Arumi tahu Tari tidak mungkin berani mendekati abangnya karena itu dia berinisiatif mendorong punggung gadis itu. Ketika dirinya sampai di sisi Arkana, hanya ujung pantofel pria itu yang berani dilihatnya.
"Selamat, Mas."
"Makasih," sahut Arkana cepat. "Kamu pernah wisuda?"
Tari menggeleng.
Bukannya Arkana lupa bahwa gadis ini tidak berkesempatan mengenyam bangku kuliah karena keterbatasan ekonomi, tetapi, dia butuh alasan untuk memakaikan topi wisudanya di kepala Tari.
Tindakan yang praktis membuat Tari menengadah.
"Mas?"
"Agak kebesaran, ya?" gumam Arkana, lantas menyerahkan map dan tabung wisudanya. "Pegang ini."

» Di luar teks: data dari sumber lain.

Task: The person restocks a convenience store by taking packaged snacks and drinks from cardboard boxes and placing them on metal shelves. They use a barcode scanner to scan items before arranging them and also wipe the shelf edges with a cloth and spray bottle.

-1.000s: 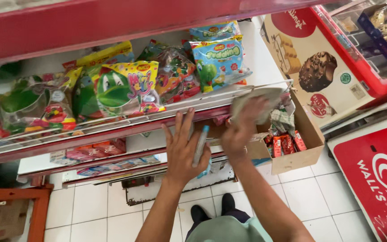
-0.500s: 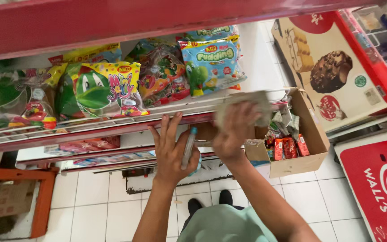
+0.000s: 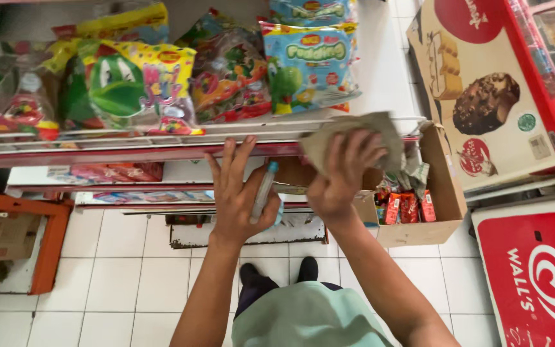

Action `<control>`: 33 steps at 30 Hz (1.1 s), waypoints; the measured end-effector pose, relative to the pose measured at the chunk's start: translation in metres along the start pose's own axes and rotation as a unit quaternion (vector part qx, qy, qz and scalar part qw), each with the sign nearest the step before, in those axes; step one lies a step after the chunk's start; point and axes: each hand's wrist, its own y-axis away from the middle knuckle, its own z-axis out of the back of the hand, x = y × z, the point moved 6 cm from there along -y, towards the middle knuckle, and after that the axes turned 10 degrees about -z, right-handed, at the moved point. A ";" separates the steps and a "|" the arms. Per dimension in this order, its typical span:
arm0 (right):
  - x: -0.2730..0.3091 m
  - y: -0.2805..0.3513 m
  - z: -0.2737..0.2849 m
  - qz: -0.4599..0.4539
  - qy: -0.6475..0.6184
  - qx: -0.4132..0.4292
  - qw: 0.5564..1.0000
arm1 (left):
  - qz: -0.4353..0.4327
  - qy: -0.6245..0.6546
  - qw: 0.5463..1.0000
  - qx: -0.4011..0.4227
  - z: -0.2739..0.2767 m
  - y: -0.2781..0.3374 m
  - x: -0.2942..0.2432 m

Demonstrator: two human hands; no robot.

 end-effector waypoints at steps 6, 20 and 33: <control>0.010 0.021 -0.038 0.283 0.214 0.135 0.925 | -0.032 -0.050 0.998 0.034 0.008 0.002 0.008; 0.096 0.032 -0.090 0.185 0.088 0.119 0.972 | -0.009 0.163 0.985 -0.047 0.089 0.040 0.058; 0.038 0.025 -0.049 0.249 0.157 0.142 0.945 | -0.109 0.065 0.992 -0.012 0.137 0.025 0.058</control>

Tari memeluk keduanya dengan bingung. Semakin tidak paham mengapa setelahnya Arkana melepas gordon yang kemudian dikalungkan di leher Tari. Dan mengapa di pagi menjelang siang ini pria dingin itu, untuk pertama kali, memberikan senyum yang hangatnya memenuhi hati Tari.
"Pas," bisik Arkana.
Tari bisa merasakan pupilnya melebar.
Arkana beralih pada Papa-Mamanya yang menganga, dan terutama pada Arumi yang membekap mulut tak percaya. Dia tersenyum untuk adiknya. "Tolong difotokan."